Gene mentioned that he had submitted the manuscript to Kaya Press. I volunteered to write to editor Sunyoung Lee, who was a friend as well as a person whose ability I respected, and offer my endorsement. In 2014, Kaya published the novel, under the title Fox Drum Bebop. Gene invited me to a book party at his son Peter’s house in the San Francisco Bay Area. He was almost giddy over becoming a published novelist for the first time in his 80s. He told me that my letter had been instrumental in leading Kaya Press to publish his novel and said that he would always be grateful. I was naturally pleased for Gene, though I doubted that my intervention had been that decisive.

Two years later, the AAAS honored Fox Drum Bebop with its annual Creative Writing Prose Award. Gene invited me to sit with him at the awards ceremony. He told me that this accolade meant a great deal to him, as he had never before felt that his perspective and work were understood and appreciated by his own community.

I saw Gene several times over the following years, and we maintained a frequent and (to me) interesting correspondence. In particular, Gene was passionately interested by the book on Nisei author John Okada that my colleagues Frank Abe, Floyd Cheung and I were putting together. Though he had very mixed feelings about Okada’s novel No-No Boy, he generously volunteered to read and comment on portions of our manuscript. When the AAAS conference was scheduled for Washington DC in Spring 2020, Gene invited me to come up to Baltimore, and offered to put me up for the night, Sadly, COVID intervened, and I ended up cancelling the trip.

The last time I saw Gene was in June 2023. I was in Washington DC, for an event, and came up to Baltimore with my friend James Sun to meet Gene and Sabine for lunch and a show at the Baltimore Museum of Art. By then the Oishis were living in a life care community, which required a large adjustment on their part. At lunch, Gene told me that, since his 90th birthday earlier that year, for the first time he was starting to feel his age, and felt frustrated by the number of activities he now felt unable to pursue. Indeed, he grew so tired that after lunch he skipped the museum and went directly home.

In September 2023, I wrote Gene to tell him of the death of my father. He responded with a long sympathy note about how great a bond I had with my parents, and how he wished his own father had been more open. I was touched by his sensitivity. Life intervened, and we did not have further contact these last months.
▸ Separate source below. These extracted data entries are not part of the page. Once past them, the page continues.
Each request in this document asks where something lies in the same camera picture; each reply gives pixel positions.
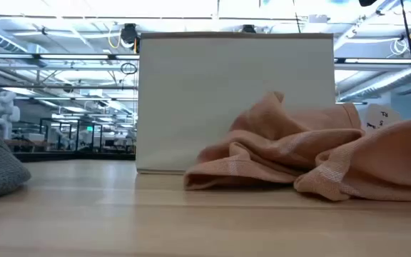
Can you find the beige fabric box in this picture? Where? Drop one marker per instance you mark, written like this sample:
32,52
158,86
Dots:
227,100

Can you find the white label card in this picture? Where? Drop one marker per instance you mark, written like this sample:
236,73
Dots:
380,118

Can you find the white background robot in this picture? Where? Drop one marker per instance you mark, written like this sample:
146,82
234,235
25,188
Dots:
2,110

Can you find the pink towel with pale stripes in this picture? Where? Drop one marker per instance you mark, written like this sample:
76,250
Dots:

I will miss Gene greatly. Beyond being a friend, he was for me an example of the Nisei who left the West Coast and made lives for themselves in unfamiliar and often hostile circumstances. His career as a journalist, and his focus on understanding Japanese Americans and the impact on them of their traumatic wartime experience, gave him a fascinating perspective on the world. He was also, as our mutual friend Mark Williams put it, “such good company,” with wide knowledge in diverse fields and a talent for storytelling.

 

© 2024 Greg Robinson

biographies fiction Fox Drum Bepop (book) Gene Oishi In Search of Hiroshi (book) memoirs memory novels remembrance scholars World War II
About the Author

Greg Robinson, a native New Yorker, is Professor of History at l'Université du Québec À Montréal, a French-language institution in Montreal, Canada. He is the author of the books By Order of the President: FDR and the Internment of Japanese Americans (Harvard University Press, 2001), A Tragedy of Democracy; Japanese Confinement in North America (Columbia University Press, 2009), After Camp: Portraits in Postwar Japanese Life and Politics (University of California Press, 2012), Pacific Citizens: Larry and Guyo Tajiri and Japanese American Journalism in the World War II Era (University of Illinois Press, 2012), and The Great Unknown: Japanese American Sketches (University Press of Colorado, 2016), as well as coeditor of the anthology Miné Okubo: Following Her Own Road (University of Washington Press, 2008). Robinson is also coeditor of the volume John Okada - The Life & Rediscovered Work of the Author of No-No Boy (University of Washington Press, 2018).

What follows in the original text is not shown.